■ THE TASK: Copy, from the material below, each line that contains the word "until".
(DATA LISTING Opens)
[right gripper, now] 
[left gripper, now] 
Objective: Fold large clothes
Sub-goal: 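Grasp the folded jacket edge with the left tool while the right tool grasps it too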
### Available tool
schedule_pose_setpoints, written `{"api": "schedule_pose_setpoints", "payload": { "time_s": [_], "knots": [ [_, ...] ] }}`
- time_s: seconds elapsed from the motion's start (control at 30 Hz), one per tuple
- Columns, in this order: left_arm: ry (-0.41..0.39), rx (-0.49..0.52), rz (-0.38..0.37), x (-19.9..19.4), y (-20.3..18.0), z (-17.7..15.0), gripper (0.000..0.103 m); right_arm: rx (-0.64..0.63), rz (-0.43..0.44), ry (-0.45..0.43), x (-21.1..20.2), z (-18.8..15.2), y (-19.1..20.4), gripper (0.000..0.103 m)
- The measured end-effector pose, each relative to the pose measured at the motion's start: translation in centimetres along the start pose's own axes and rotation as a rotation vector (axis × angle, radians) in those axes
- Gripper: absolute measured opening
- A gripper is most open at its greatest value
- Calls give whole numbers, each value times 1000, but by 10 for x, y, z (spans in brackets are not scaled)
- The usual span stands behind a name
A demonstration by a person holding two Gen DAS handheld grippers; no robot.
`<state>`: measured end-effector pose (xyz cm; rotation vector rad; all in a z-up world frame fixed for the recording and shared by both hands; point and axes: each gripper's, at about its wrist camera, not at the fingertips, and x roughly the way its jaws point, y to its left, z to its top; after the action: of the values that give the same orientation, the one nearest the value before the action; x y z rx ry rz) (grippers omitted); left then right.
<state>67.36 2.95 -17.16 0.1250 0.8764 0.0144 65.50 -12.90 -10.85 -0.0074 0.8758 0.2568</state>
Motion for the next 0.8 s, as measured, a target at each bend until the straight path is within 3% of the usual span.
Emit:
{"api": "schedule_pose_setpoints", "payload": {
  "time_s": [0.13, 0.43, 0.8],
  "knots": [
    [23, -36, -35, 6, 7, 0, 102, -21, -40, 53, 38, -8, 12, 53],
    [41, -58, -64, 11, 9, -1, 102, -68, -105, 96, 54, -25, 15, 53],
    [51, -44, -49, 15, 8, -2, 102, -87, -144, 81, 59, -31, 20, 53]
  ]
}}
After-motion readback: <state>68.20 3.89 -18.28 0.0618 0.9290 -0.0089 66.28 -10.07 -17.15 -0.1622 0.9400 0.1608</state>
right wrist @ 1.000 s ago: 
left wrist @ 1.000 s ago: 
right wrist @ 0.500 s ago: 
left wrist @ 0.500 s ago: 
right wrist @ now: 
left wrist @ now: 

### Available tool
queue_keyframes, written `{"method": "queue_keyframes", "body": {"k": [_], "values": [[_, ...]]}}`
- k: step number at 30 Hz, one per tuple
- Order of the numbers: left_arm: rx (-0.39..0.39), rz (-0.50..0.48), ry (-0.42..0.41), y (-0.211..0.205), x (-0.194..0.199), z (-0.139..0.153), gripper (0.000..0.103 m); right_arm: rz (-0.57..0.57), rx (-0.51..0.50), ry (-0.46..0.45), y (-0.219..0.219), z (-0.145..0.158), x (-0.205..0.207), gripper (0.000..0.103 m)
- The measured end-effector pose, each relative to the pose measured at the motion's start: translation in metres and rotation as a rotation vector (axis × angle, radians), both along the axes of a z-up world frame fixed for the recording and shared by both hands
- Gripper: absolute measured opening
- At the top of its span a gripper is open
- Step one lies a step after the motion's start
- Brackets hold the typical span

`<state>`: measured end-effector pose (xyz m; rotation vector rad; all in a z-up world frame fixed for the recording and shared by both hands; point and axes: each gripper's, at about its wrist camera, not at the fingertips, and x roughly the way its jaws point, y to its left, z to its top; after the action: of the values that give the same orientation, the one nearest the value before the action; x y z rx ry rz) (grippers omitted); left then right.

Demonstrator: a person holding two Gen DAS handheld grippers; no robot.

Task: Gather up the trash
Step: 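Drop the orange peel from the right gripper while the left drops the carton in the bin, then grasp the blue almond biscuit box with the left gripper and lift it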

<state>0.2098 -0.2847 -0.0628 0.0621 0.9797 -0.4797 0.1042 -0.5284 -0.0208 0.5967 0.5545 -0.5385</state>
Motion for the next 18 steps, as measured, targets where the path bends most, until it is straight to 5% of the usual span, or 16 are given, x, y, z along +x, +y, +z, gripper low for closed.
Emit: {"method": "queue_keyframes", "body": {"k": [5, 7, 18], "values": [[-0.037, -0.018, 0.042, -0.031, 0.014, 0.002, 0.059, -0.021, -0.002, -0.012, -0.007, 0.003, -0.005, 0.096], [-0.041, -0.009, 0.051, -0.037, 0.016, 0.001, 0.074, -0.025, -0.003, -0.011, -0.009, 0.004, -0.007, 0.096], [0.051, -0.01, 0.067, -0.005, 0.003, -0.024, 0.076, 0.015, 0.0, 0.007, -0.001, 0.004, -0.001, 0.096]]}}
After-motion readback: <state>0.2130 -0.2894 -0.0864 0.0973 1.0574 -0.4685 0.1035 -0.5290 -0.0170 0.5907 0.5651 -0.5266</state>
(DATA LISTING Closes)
■ THE COMPLETED TASK:
Motion for the next 0.8 s, as measured, a target at each bend until the straight path is within 3% of the usual span.
Motion for the next 18 steps, as measured, targets where the path bends most, until it is straight to 5% of the usual span, or 16 are given, x, y, z along +x, +y, +z, gripper low for closed.

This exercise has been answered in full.